Dataset records

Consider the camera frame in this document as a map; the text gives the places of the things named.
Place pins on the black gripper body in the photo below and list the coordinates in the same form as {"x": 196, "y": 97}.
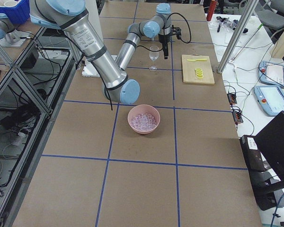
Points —
{"x": 164, "y": 39}

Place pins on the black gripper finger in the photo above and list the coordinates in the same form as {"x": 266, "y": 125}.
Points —
{"x": 165, "y": 50}

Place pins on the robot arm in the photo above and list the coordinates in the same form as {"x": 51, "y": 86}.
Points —
{"x": 7, "y": 30}
{"x": 72, "y": 17}

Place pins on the clear wine glass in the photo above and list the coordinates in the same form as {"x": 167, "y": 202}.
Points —
{"x": 153, "y": 55}

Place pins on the pile of clear ice cubes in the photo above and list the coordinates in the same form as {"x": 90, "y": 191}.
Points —
{"x": 143, "y": 122}

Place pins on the bamboo cutting board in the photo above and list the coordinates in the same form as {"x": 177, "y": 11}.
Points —
{"x": 188, "y": 70}

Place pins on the yellow plastic knife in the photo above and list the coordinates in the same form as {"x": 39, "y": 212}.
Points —
{"x": 194, "y": 60}

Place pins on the red bottle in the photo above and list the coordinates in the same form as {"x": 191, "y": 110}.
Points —
{"x": 211, "y": 10}

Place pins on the clear plastic bag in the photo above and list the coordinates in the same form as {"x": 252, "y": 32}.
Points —
{"x": 223, "y": 22}

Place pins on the pink bowl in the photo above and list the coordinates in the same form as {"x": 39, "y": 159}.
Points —
{"x": 144, "y": 109}

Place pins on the grey teach pendant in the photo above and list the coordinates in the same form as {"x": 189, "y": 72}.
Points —
{"x": 270, "y": 98}
{"x": 271, "y": 73}

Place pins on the grey office chair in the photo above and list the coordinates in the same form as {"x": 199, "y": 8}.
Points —
{"x": 273, "y": 19}

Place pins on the black monitor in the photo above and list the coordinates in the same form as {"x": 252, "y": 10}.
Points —
{"x": 270, "y": 142}

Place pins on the blue plastic crate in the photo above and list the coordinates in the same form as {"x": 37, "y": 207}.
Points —
{"x": 18, "y": 14}

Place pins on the black box device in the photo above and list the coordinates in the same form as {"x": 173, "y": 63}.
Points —
{"x": 252, "y": 155}

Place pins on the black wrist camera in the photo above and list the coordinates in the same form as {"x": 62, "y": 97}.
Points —
{"x": 177, "y": 32}

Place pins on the green handled reacher grabber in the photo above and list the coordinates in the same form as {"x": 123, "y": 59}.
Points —
{"x": 231, "y": 60}

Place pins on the aluminium frame post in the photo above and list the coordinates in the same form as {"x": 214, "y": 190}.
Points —
{"x": 250, "y": 6}

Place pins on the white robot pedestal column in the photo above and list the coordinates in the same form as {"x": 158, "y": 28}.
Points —
{"x": 95, "y": 14}

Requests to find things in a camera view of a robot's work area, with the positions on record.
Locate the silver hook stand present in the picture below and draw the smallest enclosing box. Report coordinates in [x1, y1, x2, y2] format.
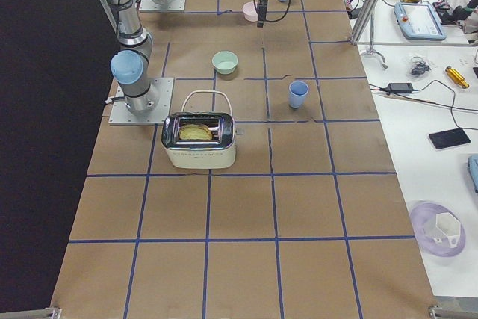
[361, 10, 388, 69]

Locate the white hexagonal cup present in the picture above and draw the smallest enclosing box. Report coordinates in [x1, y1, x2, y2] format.
[433, 213, 461, 248]

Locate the purple plate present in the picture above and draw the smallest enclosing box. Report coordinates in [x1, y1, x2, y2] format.
[410, 202, 466, 258]

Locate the yellow metal cylinder tool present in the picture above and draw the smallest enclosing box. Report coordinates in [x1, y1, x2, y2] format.
[445, 66, 470, 89]

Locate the blue cup on table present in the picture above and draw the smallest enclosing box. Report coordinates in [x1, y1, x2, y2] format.
[288, 80, 309, 109]

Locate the black power adapter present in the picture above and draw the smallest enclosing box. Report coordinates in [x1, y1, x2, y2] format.
[385, 82, 415, 94]

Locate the black cable bundle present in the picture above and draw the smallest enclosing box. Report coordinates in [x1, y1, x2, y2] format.
[408, 56, 432, 76]

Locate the blue teach pendant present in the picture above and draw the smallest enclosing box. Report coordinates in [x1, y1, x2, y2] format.
[394, 2, 447, 41]

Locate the pink bowl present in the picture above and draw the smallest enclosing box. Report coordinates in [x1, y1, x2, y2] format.
[242, 1, 258, 22]

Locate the green bowl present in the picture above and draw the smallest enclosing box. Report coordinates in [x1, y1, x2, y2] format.
[211, 51, 238, 75]

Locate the cream chrome toaster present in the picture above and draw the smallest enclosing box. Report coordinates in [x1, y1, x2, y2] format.
[161, 90, 236, 170]

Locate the black smartphone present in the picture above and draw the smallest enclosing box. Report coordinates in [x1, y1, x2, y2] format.
[428, 128, 471, 149]

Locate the toast slice in toaster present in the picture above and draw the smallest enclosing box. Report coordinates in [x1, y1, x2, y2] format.
[179, 123, 213, 140]

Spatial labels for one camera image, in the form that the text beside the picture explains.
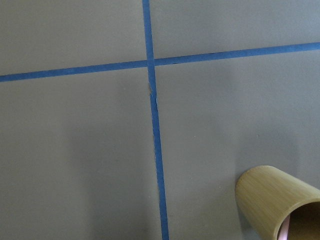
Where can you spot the bamboo wooden cup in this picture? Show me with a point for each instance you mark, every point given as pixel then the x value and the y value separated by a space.
pixel 267 196

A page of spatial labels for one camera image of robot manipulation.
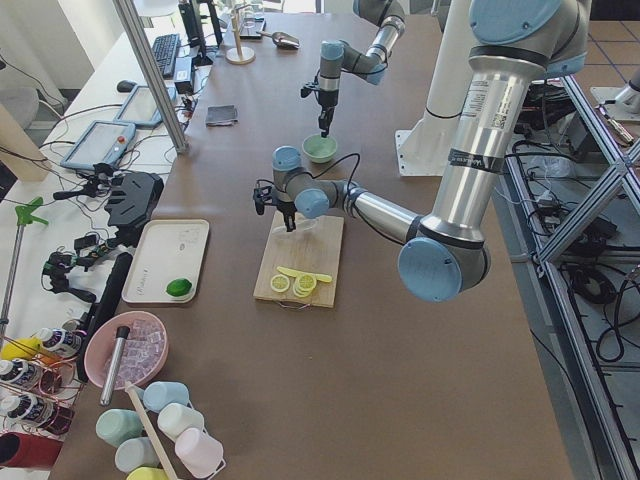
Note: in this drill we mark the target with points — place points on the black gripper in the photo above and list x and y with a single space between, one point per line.
327 100
287 208

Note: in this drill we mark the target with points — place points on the white ceramic spoon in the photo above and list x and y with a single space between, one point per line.
302 225

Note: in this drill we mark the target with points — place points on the light green bowl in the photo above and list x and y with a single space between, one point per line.
319 149

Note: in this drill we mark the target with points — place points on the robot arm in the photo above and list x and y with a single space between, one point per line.
337 57
508 45

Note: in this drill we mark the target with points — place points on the pink ice bowl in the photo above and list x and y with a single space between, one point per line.
145 349

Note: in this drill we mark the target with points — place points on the bamboo cutting board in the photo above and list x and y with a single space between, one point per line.
316 250

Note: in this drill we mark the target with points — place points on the yellow plastic knife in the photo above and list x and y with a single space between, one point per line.
298 273

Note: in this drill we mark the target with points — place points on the single lemon slice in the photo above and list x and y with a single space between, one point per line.
280 283

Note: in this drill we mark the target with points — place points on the metal scoop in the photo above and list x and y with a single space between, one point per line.
282 40

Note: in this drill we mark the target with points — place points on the wooden mug tree stand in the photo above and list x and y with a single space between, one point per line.
239 54

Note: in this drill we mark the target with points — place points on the grey folded cloth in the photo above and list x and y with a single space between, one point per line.
224 115

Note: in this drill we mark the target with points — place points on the cream rabbit tray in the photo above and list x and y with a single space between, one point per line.
168 249

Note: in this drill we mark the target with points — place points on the green lime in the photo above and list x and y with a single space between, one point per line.
179 287

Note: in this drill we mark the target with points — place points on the black keyboard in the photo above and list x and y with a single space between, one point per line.
165 49

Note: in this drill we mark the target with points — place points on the teach pendant far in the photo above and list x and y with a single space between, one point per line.
140 109

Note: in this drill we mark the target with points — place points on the teach pendant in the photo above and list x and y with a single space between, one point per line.
140 109
102 142

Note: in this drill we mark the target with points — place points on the teach pendant near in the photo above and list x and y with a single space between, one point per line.
102 142

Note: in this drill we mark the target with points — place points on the metal muddler tube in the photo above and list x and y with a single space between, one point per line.
121 337

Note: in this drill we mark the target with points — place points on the pastel cup rack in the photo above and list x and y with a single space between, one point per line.
160 432

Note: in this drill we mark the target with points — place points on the green clamp tool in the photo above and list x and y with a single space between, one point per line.
25 212

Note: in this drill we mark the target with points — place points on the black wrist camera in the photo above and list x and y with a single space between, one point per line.
263 196
310 88

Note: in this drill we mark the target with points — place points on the aluminium frame post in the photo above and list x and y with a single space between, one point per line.
135 32

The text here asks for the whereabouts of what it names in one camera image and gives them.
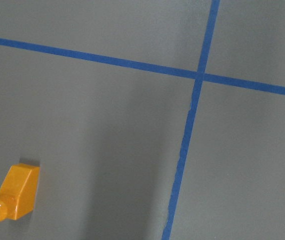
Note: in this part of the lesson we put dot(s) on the orange trapezoid block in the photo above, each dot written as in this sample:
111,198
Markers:
18,191

### What is required
Scan the records for the string "gives". Copy each line in which it appears.

### Your response
Consider the camera frame in this document as a map; the text gives the places of the things named.
The text here asks for the whereabouts of what it names in one camera image and gives them.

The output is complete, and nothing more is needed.